Dataset items:
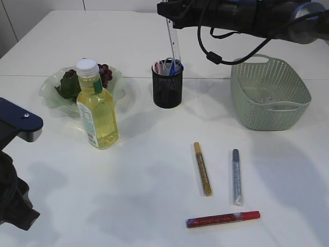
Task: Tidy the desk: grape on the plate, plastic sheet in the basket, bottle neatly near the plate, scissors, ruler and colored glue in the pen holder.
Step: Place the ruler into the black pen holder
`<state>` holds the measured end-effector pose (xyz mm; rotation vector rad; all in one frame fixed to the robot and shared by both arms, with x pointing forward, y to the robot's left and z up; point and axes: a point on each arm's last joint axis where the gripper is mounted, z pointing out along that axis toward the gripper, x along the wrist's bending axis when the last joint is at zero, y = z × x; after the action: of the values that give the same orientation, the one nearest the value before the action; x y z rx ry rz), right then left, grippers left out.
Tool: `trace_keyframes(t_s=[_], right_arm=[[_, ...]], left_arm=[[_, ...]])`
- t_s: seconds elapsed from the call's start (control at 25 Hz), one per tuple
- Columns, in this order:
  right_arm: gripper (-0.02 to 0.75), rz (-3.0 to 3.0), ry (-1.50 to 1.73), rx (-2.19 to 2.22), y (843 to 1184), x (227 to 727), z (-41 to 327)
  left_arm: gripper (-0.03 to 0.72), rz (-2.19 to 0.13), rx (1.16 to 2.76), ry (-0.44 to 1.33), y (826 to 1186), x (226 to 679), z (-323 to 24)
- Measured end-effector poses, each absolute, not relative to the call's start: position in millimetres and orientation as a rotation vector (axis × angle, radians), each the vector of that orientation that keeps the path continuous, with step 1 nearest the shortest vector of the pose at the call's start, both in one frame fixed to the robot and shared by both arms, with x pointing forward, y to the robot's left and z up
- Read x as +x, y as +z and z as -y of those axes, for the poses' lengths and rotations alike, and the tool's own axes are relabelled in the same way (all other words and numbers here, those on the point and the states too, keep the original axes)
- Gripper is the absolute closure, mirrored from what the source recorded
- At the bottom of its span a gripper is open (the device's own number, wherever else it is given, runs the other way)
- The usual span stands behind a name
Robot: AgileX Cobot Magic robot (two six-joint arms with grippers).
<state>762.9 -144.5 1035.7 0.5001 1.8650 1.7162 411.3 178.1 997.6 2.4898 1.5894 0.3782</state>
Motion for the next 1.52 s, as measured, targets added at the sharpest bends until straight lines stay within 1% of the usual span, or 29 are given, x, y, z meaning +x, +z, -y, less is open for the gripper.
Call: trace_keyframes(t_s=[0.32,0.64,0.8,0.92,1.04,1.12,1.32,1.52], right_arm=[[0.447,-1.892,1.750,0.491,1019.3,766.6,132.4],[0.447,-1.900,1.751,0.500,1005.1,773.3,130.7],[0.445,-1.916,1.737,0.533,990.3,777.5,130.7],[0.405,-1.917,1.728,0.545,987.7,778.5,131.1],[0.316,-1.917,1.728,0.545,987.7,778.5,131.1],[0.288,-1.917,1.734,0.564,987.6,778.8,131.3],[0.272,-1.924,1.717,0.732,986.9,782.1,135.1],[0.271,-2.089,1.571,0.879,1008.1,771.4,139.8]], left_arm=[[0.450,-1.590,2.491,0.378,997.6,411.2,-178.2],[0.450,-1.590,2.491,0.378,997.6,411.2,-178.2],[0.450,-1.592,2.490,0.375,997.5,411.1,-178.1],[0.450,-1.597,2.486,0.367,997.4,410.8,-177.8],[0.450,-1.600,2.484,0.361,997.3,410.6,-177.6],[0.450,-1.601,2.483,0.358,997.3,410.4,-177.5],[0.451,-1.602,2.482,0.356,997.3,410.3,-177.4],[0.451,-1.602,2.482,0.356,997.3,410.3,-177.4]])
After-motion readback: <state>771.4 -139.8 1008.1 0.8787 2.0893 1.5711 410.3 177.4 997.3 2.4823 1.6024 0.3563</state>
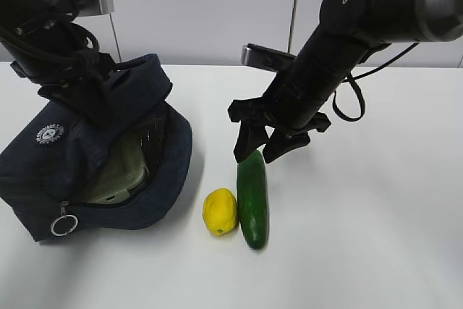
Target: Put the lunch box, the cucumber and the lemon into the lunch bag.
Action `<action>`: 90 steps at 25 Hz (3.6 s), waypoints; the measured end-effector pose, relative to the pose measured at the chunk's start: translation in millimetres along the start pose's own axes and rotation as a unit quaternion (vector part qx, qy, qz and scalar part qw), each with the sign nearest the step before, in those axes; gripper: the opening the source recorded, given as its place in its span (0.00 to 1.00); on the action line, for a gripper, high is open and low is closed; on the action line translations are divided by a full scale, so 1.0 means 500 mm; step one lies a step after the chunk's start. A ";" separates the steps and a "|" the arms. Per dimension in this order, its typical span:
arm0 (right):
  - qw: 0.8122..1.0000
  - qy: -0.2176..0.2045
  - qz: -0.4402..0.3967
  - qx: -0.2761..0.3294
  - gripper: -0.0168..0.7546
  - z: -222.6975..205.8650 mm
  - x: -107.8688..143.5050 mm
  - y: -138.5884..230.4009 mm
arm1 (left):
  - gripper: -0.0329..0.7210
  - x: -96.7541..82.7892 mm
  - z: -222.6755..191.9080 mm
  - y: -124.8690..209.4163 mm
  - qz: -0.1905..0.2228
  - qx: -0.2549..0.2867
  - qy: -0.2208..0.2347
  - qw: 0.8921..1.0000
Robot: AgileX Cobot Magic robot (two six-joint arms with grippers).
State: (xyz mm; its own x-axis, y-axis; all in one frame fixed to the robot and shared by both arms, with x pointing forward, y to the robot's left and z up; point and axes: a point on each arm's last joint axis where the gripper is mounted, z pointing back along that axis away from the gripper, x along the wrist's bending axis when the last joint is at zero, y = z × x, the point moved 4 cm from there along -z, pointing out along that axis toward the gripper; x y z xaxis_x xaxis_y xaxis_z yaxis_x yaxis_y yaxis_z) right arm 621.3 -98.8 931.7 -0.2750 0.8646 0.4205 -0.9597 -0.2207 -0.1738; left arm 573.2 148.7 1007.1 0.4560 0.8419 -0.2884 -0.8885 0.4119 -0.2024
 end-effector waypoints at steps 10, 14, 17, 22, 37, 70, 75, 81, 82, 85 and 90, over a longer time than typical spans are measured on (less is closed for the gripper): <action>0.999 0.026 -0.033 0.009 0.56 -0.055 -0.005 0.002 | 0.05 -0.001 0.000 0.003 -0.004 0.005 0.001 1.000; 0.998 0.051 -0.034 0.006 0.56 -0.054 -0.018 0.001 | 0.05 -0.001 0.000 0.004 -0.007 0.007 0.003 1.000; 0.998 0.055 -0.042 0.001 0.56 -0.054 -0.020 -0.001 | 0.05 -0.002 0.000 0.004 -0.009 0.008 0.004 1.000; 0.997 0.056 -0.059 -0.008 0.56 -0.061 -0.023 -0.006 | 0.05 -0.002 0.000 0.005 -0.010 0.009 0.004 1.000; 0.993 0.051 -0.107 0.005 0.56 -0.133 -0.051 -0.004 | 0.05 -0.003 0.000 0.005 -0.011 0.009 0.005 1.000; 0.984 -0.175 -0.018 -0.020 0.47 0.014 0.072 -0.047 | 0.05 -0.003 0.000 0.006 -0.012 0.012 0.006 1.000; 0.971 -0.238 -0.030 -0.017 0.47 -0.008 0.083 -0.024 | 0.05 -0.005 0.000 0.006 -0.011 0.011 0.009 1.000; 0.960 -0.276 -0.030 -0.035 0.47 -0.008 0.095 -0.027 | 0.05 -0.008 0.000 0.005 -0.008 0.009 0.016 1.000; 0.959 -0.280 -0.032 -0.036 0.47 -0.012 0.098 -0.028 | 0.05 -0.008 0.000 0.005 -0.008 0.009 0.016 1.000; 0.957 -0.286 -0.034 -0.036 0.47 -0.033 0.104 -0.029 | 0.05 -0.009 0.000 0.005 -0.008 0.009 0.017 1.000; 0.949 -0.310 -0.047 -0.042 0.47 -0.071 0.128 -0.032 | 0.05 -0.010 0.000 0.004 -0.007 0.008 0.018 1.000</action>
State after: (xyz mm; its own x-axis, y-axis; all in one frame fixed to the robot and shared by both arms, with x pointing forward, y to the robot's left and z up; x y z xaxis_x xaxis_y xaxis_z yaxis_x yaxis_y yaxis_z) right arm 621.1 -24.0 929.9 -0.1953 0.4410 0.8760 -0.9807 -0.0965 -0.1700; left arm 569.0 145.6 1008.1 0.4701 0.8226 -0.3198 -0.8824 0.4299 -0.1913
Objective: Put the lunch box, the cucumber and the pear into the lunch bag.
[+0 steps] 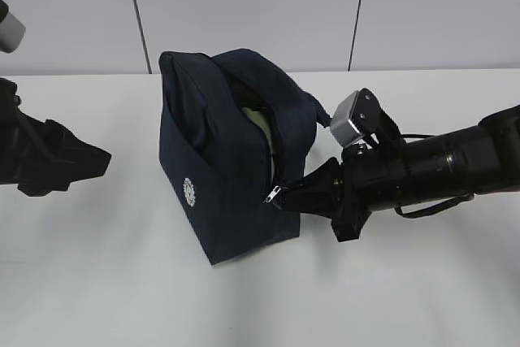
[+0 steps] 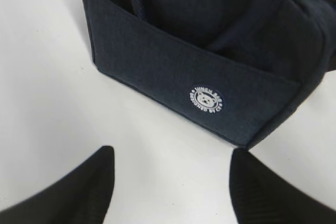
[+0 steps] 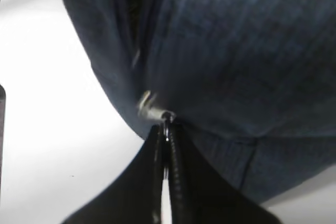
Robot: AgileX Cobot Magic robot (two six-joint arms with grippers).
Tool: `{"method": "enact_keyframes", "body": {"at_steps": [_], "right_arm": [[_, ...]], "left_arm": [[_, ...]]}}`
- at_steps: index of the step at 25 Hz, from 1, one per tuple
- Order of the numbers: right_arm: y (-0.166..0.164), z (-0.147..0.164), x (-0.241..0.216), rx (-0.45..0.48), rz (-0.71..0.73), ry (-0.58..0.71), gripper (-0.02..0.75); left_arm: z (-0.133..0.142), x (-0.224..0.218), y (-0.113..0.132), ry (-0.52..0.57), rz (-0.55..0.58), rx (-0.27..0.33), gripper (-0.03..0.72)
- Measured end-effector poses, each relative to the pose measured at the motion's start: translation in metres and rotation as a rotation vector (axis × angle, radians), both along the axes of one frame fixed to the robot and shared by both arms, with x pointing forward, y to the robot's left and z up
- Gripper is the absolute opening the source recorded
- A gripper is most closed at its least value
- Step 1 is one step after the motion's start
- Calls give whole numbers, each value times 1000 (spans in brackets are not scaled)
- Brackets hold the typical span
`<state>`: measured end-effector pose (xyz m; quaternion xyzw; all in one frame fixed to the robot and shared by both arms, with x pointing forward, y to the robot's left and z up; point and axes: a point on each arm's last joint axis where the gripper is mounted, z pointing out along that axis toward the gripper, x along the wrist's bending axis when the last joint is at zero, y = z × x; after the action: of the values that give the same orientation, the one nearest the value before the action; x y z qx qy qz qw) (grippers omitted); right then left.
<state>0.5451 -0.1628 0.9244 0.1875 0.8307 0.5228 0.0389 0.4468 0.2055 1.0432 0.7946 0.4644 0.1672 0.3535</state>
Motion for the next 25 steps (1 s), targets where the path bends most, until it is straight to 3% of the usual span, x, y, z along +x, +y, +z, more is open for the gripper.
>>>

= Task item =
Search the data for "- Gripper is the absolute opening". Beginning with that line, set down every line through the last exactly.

= Exercise response =
- Gripper is the absolute opening the source recorded
- A gripper is most closed at its least value
- Step 1 is one step after the motion's start
- Calls give whole numbers, each value times 1000 (spans in brackets are not scaled)
- Brackets hold the typical span
`<state>`: measured end-effector pose (xyz m; quaternion xyzw; all in one frame fixed to the robot and shared by both arms, with x pointing forward, y to the robot's left and z up; point and axes: a point on each arm's last joint axis where the gripper is mounted, z pointing out along that axis toward the gripper, x along the wrist's bending axis when the last joint is at zero, y = z × x; after the action: of the values that give the same orientation, the one nearest the value before the action; x y z qx qy qz qw) (grippers omitted); right then left.
<state>0.5451 -0.1628 0.9244 0.1875 0.8307 0.5228 0.0389 0.4468 0.2055 1.0432 0.7946 0.4644 0.1672 0.3535</state>
Motion for the next 25 steps (1 s), targets where the path bends most, until it is straight to 3% of the usual span, x, y, z along +x, +y, +z, more is open for the gripper.
>>>

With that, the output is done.